Data entries:

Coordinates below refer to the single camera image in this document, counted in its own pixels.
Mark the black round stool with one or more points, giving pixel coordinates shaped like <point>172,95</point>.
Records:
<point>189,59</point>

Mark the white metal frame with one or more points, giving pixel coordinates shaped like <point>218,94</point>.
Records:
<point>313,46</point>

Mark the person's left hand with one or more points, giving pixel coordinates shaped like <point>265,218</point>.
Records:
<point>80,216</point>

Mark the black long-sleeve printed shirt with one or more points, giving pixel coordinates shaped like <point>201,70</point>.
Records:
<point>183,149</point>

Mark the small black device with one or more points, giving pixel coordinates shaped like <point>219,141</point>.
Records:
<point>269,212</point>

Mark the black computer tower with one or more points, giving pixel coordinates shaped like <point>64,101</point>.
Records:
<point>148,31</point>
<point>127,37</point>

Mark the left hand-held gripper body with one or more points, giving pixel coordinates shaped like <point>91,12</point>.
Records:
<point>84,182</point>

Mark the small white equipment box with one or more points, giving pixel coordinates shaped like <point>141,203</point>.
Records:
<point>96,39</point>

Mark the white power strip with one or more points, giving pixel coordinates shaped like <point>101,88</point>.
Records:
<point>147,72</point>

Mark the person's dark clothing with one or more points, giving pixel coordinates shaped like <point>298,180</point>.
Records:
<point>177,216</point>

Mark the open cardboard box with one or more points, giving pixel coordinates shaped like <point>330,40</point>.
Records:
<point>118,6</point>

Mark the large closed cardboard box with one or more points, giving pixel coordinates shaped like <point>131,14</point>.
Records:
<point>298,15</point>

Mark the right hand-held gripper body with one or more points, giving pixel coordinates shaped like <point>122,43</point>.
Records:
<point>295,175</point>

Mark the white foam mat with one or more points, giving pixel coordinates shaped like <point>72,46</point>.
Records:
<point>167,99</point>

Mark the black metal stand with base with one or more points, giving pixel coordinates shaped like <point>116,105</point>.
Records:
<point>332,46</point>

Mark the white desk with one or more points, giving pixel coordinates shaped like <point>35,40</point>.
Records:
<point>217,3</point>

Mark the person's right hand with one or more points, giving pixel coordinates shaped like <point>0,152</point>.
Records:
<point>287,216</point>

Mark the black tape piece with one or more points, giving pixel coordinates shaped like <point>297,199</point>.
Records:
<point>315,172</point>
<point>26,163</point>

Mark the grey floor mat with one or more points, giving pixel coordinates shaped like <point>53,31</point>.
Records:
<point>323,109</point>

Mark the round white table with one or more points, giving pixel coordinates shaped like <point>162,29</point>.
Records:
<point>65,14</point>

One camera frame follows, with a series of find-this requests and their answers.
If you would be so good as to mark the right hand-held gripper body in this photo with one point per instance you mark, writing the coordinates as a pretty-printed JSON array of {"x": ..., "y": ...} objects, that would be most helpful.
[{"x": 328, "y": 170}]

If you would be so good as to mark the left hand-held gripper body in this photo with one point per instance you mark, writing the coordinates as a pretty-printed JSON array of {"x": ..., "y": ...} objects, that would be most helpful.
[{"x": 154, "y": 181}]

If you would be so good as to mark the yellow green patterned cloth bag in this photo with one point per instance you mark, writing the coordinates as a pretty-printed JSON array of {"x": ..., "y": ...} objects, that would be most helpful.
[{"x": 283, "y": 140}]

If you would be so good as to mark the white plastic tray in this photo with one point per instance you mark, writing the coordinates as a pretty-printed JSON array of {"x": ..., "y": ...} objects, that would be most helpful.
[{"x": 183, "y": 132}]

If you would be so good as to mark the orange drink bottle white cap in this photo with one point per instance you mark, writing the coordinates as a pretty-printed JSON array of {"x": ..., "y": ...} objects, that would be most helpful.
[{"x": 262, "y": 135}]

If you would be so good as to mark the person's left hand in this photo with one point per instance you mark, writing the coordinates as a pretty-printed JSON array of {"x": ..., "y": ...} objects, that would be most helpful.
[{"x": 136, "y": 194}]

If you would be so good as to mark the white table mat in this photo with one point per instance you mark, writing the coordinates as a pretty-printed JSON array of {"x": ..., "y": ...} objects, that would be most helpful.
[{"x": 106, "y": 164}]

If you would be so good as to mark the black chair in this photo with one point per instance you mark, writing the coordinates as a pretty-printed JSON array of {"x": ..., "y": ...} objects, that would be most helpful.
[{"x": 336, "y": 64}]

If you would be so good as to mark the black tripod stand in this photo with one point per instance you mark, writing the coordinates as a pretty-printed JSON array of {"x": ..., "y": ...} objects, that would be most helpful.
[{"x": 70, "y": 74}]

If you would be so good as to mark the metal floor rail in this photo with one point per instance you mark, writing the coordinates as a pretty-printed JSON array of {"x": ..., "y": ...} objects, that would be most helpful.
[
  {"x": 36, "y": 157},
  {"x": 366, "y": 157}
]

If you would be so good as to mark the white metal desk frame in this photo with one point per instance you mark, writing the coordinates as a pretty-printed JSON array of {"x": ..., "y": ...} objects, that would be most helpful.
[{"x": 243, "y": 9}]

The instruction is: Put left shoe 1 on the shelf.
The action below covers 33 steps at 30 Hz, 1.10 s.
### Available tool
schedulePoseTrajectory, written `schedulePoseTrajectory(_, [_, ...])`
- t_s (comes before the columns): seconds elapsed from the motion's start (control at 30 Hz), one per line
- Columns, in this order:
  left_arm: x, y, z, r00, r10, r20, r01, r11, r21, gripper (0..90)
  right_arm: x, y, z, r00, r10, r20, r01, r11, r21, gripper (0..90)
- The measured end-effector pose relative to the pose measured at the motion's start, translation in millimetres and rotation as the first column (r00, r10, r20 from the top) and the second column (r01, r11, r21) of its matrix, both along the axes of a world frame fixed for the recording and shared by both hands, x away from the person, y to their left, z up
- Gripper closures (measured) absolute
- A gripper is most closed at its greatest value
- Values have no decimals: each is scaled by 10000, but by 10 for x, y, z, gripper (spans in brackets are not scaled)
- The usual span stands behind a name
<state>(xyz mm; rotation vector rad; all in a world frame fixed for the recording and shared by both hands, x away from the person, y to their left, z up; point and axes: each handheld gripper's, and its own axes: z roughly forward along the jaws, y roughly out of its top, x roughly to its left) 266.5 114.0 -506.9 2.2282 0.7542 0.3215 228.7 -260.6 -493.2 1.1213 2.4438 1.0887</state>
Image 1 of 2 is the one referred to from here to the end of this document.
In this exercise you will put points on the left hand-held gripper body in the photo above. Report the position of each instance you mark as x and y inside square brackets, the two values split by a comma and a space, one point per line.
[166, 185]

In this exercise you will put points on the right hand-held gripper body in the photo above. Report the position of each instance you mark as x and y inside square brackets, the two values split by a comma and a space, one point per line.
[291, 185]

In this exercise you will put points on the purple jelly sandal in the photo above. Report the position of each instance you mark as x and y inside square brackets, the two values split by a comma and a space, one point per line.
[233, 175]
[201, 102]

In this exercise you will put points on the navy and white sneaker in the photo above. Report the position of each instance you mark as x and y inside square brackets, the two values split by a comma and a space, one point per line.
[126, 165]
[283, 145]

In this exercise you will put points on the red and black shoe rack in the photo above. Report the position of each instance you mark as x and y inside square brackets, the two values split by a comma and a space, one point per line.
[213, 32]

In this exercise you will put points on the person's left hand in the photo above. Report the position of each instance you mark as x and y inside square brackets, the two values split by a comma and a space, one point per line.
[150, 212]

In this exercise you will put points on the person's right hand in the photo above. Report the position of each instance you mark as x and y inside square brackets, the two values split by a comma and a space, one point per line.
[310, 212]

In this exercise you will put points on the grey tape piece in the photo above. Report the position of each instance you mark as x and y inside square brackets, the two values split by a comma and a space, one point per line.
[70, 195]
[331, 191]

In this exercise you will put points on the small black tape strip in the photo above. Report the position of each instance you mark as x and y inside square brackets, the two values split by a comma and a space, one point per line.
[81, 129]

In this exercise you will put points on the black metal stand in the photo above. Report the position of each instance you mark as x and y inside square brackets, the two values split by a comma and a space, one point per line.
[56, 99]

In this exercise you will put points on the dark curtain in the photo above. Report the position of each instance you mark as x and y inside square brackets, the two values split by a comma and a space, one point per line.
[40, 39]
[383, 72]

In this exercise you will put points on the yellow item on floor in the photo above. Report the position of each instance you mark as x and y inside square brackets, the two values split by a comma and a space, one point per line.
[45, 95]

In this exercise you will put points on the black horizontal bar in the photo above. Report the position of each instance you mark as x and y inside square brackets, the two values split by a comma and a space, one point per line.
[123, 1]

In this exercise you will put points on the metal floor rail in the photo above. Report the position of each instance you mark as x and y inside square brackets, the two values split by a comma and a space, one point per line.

*Task to carry out*:
Set down only the lines above that fall between the line holding "<point>323,109</point>" and the line holding "One camera frame", inclusive, keeping each exact.

*Answer to this task*:
<point>323,109</point>

Mark the round white table with one or more points, giving pixel coordinates shaped like <point>162,29</point>.
Records:
<point>65,14</point>

One camera frame follows, with a series of find-this requests and their answers.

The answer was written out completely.